In order to standardize the trial of civil disputes involving registered trademarks, corporate names and prior rights conflicts, the Supreme People's Court passed the Supreme People's Court on February 18, 2008 on civil disputes concerning the trial of registered trademarks, corporate names and prior rights conflicts. Provisions on Certain Issues (hereinafter referred to as the "Regulations"). The "Regulations" were officially implemented from March 1st, clarifying that the "defective brand" behavior will be held accountable for infringement.
“å‚å牌†phenomenon is quite common
“å‚å牌†is an unfair competition. Its main means include: registering a well-known trademark as the name of its own company, registering the name of a well-known company as its own trademark, or similarly the name of a famous trademark or famous company. The form is registered as its own trademark or name in order to confuse the company name and brand name, trying to make consumers mistakenly believe that the well-known brand is produced by the company, thereby expanding sales and making profits. The most frequent occurrence of “å‚å牌†behavior, the most familiar way for consumers is to register a famous trademark as its own company name. This way is to catch a "brand-name free ride", in an attempt to make consumers difficult to distinguish between genuine and fake brands, thereby increasing the sales of their products or services.
According to relevant persons from the Municipal Administration for Industry and Commerce, in recent years, in the economic violation cases investigated and dealt with by the municipal industrial and commercial department, the “famous brand†cases accounted for a large proportion and increased year by year. According to statistics, in 2007, the total number of “famous brand†cases investigated and handled by the municipal industrial and commercial department reached 210. The “name brand†behaviors investigated include: the manufacture of counterfeit and counterfeit goods that infringe on the registered trademark rights of others, the name, packaging, decoration and name of the company that are unique to counterfeit goods. The goods that are “smashed†are mainly famous wines, brand-name clothing and food, beverages, condiments and daily necessities.
For example, in October last year, the law enforcement officers of the City and the Industrial and Commercial Bureau's Diecai Branch found that the sales department had "Hong Kong? Philips International Lighting" and "PHIDCPS" high-efficiency fluorescent tubes, allegedly infringing Philips (inspected by a business department of Baiye Mall). China) Investment Co., Ltd.'s "PHILIPS" registered trademark exclusive rights. The industrial and commercial department detained 350 suspected infringing lamps in accordance with the law and filed an investigation on the business owners.
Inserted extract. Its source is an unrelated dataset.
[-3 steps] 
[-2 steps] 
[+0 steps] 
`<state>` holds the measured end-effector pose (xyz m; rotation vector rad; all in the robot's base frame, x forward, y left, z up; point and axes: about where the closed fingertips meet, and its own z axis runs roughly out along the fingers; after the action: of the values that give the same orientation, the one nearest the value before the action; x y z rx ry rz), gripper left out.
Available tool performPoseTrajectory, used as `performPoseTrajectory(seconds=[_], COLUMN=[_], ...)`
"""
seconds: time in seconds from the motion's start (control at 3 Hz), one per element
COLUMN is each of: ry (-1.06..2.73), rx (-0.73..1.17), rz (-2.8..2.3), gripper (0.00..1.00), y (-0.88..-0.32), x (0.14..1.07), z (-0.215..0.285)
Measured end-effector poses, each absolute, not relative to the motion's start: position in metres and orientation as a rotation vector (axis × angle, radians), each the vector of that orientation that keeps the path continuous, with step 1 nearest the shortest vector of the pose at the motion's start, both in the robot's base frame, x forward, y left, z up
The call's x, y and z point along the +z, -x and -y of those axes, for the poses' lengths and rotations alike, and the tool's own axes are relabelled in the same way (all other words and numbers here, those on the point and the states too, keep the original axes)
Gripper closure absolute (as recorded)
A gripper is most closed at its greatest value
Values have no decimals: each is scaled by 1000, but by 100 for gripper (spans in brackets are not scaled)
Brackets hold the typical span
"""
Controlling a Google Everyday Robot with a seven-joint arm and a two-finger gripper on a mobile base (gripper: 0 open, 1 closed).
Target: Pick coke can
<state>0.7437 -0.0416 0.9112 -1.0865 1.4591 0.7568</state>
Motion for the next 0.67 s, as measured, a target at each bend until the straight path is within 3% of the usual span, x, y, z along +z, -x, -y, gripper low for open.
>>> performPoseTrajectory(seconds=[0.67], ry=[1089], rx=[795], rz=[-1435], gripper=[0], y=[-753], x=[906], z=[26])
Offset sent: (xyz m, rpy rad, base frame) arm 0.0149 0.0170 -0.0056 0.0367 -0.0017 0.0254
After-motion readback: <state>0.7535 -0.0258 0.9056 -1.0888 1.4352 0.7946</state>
As determined by Philips, the above goods are not produced by the company.
Subsequently, the industrial and commercial department imposed penalties on the operation department according to law.
Lawyer Interpretation: "å‚å牌" was included in the acceptance of the court's civil tort case
Recently, the reporter interviewed Gao Xiang, the director of Cong Zhongjian Law Firm. Gao Xiang believes that China's regulation and adjustment of the "defective brand" behavior is more common in laws and regulations and judicial interpretations with strong administrative management, such as the "Anti-Unfair Competition Law", the "Trademark Law" and related judicial interpretations, and "Resolving Opinions on Certain Issues in Trademarks and Business Names, and Regulations on the Administration of Enterprise Name Registration. These laws and regulations are more from the perspective of administrative management, and the supervision of the phenomenon of “famous brand†is also the administrative responsibility. However, it has been disputed whether the dispute caused by the "name brand" can be tried by the court as a civil tort case, and there is no corresponding law or regulation or judicial interpretation to clarify it. Therefore, the legitimate civil rights of the right holder cannot be protected in time. In response to the legal gap in this field, the Supreme People's Court passed the "Regulations" on February 18 this year. The "Regulations" clarify that "if the name of the enterprise infringes the exclusive right to use the registered trademark or constitutes unfair competition, the people's court may, according to the plaintiff's claim and the specific circumstances of the case, determine the civil liability of the defendant for the cessation of use and standard use." This shows that the unfair competition behavior of “å‚å牌†has been included in the acceptance of civil tort cases in the people's courts. In the future, the rights holders of famous trademarks have the right to demand that the infringer bear the cessation of use, standard use and other civil tort liabilities including the form of apology and compensation for losses, etc. by means of filing a lawsuit in the people's court.
Gao Xiang said that in recent years, various types of civil disputes arising from the conflicts between registered trademarks, corporate names and prior civil rights have gradually increased, which has caused widespread concern in social and economic life. Some of the phenomena such as “defective brand†have a market economic order. It has caused great harm and has become a hot spot and a difficult point in intellectual property dispute cases. Therefore, the implementation of the "Regulations" has become a legal weapon for well-known enterprises and well-known trademark holders to defend their rights and fight against "defective brand" behaviors, and has also provided new treatments for the trials of the more difficult "defective brand" cases in trial practice in recent years. The legal basis will be conducive to promoting the formation of a standardized and orderly market competition environment.